INTRODUCTION: Burn injury is a serious pathology, potentially leading to severe morbidity and significant mortality; but it also has a considerable health-economic impact. The aim of this study was to describe the European hospitalised population with severe burn injury, including the incidence, aetiology, risk factors, mortality and causes of death. METHODS: The systematic literature search (1985 to 2009) involved PubMed, the Web of Science and the search engine GoogleTM. The reference lists and the Science Citation Index were used for hand searching (snowballing). Only studies dealing with epidemiologic issues (e.g. incidence and outcome) as their major topic, on hospitalised populations with severe burn injury (in secondary and tertiary care) in Europe were included. Language restrictions were set on English, French and Dutch. RESULTS: The search lead to 76 eligible studies, including more than 186,500 patients in total.

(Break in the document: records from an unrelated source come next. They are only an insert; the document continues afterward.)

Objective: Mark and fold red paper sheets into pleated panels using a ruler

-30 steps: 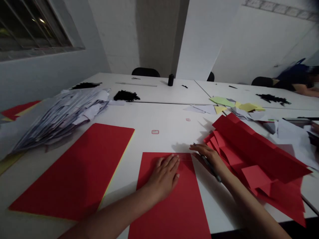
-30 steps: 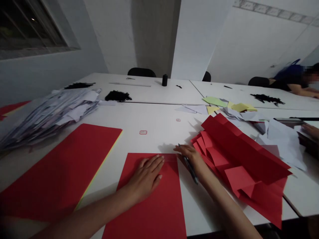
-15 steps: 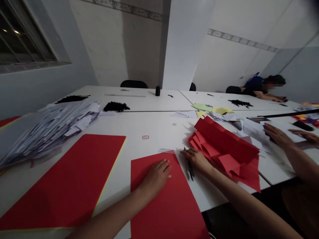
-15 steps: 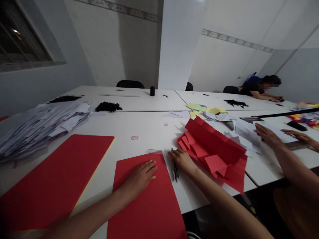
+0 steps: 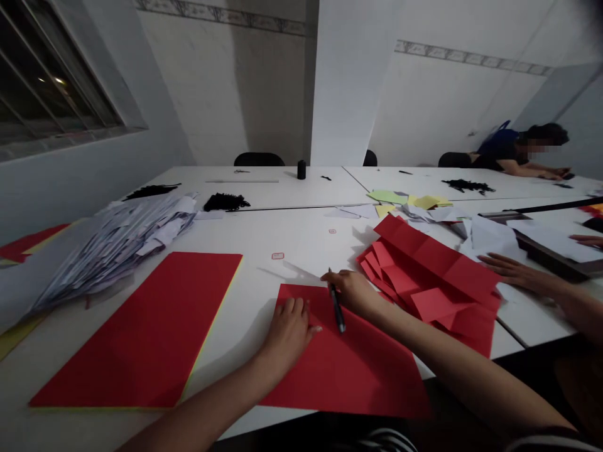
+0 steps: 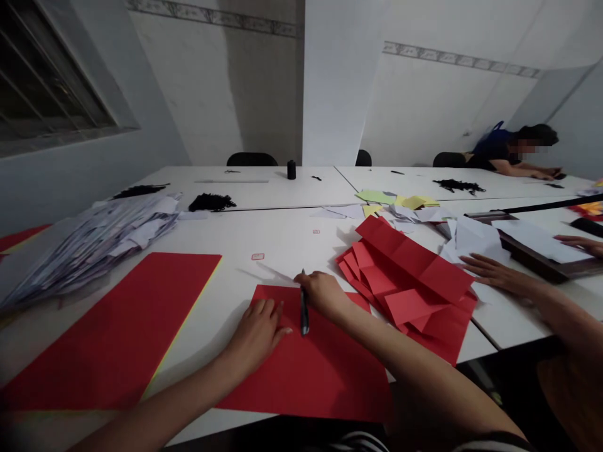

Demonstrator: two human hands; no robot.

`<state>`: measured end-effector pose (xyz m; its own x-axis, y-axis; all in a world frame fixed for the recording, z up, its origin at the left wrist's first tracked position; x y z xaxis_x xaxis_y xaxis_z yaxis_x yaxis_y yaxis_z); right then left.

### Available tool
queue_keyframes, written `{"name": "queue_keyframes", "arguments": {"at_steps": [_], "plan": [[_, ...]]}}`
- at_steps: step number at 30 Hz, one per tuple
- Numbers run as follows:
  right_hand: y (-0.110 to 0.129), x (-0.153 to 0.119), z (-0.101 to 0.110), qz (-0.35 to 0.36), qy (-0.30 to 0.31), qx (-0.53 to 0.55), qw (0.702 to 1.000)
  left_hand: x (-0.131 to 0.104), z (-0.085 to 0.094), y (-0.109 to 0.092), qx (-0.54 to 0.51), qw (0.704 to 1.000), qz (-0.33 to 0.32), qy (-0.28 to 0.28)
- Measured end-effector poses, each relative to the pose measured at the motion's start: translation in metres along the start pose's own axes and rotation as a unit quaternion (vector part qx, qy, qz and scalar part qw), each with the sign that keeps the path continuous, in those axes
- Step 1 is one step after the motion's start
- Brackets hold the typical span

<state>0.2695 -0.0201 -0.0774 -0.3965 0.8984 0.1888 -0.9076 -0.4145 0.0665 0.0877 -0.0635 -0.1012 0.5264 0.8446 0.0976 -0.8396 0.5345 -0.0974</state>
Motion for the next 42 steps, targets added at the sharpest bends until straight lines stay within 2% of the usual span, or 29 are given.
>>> {"name": "queue_keyframes", "arguments": {"at_steps": [2, 5, 10, 15, 20, 31, 42], "plan": [[0.009, -0.005, -0.007, 0.050, 0.031, -0.044, 0.997, 0.002, -0.002, 0.001, 0.003, 1.000, 0.004, 0.003], [0.013, -0.011, -0.019, 0.105, 0.035, -0.067, 0.992, 0.003, -0.003, 0.002, -0.002, 1.000, 0.000, 0.000], [0.007, -0.015, -0.032, 0.113, 0.010, -0.046, 0.992, -0.001, -0.014, 0.010, -0.034, 0.999, -0.023, -0.030], [-0.001, -0.008, -0.033, 0.145, -0.005, 0.006, 0.989, -0.009, -0.028, 0.019, -0.061, 0.996, -0.019, -0.057], [-0.005, -0.001, -0.034, 0.177, -0.012, 0.058, 0.982, -0.010, -0.027, 0.022, -0.077, 0.995, -0.014, -0.065], [-0.016, -0.006, -0.037, 0.164, -0.023, 0.109, 0.980, -0.005, -0.021, 0.025, -0.080, 0.997, -0.010, 0.013], [-0.019, -0.010, -0.034, 0.165, -0.013, 0.099, 0.981, -0.004, -0.019, 0.025, -0.092, 0.996, -0.001, 0.021]]}}
Point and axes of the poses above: each hand's wrist, its own x-axis towards the middle knuckle, its own z-axis out of the back of the hand, y = z × x, the point moved 1 cm from there along x, towards the middle knuckle, and after that the axes turned 10 degrees about -x, right-handed, at the moved point
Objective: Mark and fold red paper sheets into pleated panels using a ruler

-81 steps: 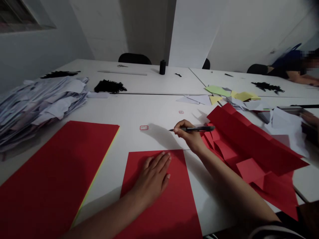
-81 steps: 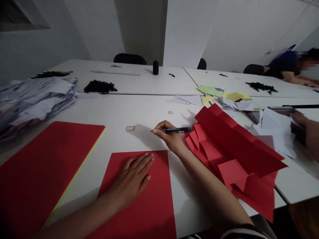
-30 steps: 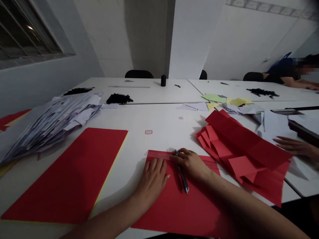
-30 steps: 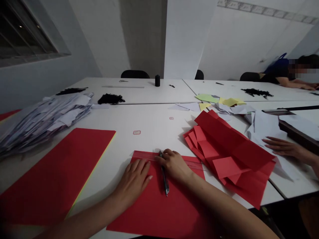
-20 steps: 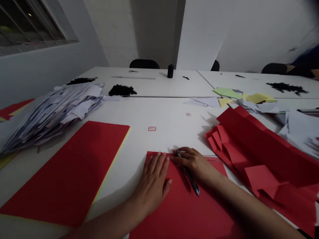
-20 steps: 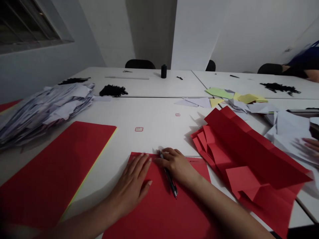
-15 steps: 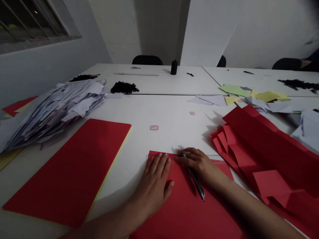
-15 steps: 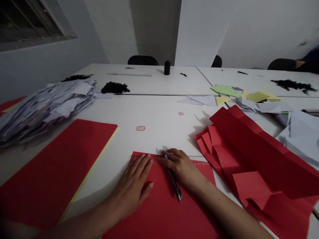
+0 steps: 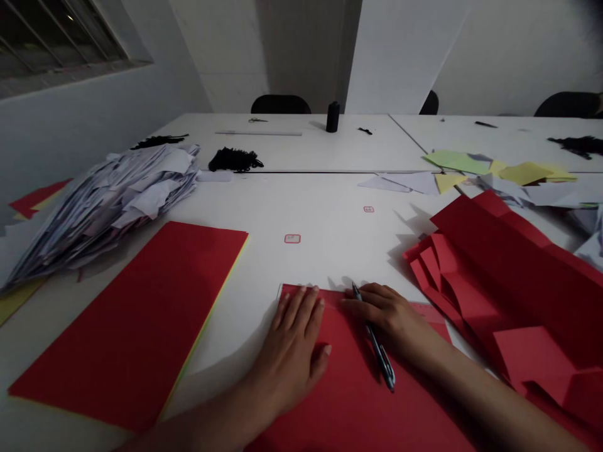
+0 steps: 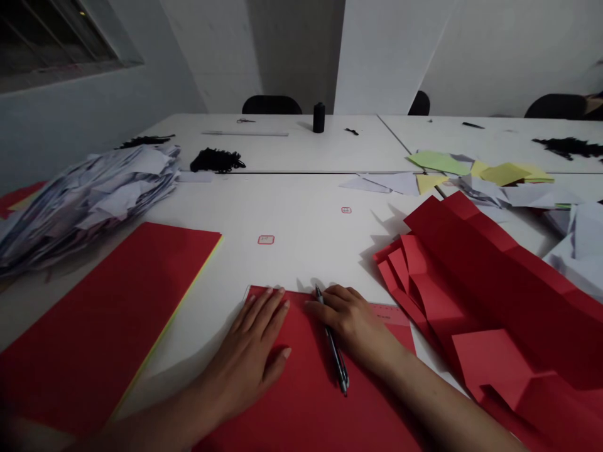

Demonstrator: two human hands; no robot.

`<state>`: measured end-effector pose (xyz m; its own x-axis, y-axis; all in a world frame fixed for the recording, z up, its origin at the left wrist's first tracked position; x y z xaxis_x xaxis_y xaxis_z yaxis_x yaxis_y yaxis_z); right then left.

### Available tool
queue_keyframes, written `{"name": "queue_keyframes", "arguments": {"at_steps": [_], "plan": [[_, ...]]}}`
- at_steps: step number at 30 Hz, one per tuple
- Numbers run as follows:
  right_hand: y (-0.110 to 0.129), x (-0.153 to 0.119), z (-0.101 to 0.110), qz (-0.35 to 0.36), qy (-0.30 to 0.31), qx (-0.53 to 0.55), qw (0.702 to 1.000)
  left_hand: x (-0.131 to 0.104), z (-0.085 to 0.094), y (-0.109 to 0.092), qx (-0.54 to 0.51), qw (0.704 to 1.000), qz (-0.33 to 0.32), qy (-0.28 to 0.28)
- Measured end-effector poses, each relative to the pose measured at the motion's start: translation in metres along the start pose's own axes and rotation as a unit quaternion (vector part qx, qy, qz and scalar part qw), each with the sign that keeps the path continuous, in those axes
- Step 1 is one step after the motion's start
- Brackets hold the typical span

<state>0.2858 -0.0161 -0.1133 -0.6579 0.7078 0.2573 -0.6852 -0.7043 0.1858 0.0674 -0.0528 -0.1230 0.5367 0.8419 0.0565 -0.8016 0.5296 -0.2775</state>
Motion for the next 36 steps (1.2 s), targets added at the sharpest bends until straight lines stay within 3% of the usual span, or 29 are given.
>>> {"name": "queue_keyframes", "arguments": {"at_steps": [36], "plan": [[-0.0026, 0.0007, -0.0025, 0.001, -0.004, 0.008, 1.000, 0.0005, 0.0005, 0.0000, 0.001, 0.999, -0.014, -0.032]]}}
Point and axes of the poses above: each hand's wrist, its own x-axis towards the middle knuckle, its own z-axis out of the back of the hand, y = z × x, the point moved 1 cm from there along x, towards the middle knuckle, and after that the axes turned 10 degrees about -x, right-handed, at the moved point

The annual incidence of severe burns was 0.2-2.9/10.000 inhabitants with a decreasing trend in time. Almost 50% of patients were <16 and ~60% were male. Flames, scalds and contact burns were the most prevalent causes in the total population, but in children scalds clearly dominated. Mortality was usually between 1.4 and 18% and is decreasing in time. Major risk factors for death were older age and a higher total percentage burned surface area, as well as chronic diseases. (Multi) organ failure and sepsis were the most frequently reported causes of death. The main causes of early death (<48h) were burn shock and inhalation injury. CONCLUSIONS: Despite the lack of a large-scale European registration of burn injury, more epidemiologic information is available about the hospitalised population with severe burn injury than is generally presumed. National and international registration systems nevertheless remain necessary in order to allow for better targeting of prevention campaigns and further improvement of cost-effectiveness in total burn care.